┌──
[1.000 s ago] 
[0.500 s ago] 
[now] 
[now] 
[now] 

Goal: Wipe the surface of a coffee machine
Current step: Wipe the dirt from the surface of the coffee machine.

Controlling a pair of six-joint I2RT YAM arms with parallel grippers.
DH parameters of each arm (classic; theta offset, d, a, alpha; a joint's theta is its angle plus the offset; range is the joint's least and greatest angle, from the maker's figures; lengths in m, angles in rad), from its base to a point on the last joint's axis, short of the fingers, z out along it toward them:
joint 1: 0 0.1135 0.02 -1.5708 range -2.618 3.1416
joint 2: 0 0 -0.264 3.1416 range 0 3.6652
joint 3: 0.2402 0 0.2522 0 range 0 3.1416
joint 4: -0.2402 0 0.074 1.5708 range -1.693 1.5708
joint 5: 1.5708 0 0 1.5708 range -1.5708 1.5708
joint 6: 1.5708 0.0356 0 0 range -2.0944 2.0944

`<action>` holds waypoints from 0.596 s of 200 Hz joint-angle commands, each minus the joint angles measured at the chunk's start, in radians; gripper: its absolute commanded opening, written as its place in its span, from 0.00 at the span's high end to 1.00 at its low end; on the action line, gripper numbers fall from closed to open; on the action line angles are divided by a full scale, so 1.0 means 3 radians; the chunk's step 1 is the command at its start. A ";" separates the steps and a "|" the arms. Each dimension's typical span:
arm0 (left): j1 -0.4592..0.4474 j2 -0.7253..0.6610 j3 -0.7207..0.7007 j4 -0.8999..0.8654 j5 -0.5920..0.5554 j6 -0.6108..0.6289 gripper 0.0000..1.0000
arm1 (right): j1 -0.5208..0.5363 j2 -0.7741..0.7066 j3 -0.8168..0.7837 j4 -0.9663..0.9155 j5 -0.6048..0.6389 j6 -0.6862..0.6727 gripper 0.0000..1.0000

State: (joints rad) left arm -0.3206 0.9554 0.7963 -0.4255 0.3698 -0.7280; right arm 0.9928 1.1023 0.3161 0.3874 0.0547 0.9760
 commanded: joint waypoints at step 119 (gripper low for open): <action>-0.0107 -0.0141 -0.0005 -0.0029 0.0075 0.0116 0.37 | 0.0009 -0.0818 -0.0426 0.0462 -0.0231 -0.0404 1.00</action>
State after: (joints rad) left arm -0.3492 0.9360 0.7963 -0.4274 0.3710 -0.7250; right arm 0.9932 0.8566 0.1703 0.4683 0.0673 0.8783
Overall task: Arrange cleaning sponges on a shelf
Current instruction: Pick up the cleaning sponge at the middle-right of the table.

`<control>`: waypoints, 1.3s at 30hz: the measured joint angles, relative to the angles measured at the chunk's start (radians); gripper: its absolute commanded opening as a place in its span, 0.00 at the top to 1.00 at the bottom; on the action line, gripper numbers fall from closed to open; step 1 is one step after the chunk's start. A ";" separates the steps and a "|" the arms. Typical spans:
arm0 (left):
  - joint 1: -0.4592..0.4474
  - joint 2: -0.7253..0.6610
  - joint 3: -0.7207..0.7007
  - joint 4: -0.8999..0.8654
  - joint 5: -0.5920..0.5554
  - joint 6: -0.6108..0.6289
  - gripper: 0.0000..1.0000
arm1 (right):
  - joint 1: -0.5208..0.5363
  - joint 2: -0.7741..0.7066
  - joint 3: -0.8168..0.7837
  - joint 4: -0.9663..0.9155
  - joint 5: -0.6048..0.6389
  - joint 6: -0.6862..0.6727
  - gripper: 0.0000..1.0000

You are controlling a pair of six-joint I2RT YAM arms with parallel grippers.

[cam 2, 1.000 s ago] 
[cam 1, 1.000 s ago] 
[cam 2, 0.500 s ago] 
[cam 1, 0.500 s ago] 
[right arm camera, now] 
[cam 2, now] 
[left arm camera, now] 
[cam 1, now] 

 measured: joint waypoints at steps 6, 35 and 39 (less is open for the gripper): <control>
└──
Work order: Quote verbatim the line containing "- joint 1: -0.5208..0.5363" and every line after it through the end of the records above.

Task solution:
  - joint 1: -0.5208..0.5363
  - joint 2: -0.7741..0.7066
  - joint 3: -0.8168..0.7837
  - joint 4: -0.9663..0.9155
  - joint 5: -0.6048..0.6389
  - joint 6: -0.6862..0.6727
  - gripper: 0.0000..1.0000

You are controlling a pair of six-joint I2RT YAM arms with parallel grippers.

[cam 2, 1.000 s ago] 
[cam 1, 1.000 s ago] 
[cam 2, 0.500 s ago] 
[cam 1, 0.500 s ago] 
[right arm camera, now] 
[cam 2, now] 
[left arm camera, now] 
[cam 1, now] 

 measured: joint waypoints at steps 6, 35 and 39 (less is open for the gripper): <control>

No other output is expected for this exercise.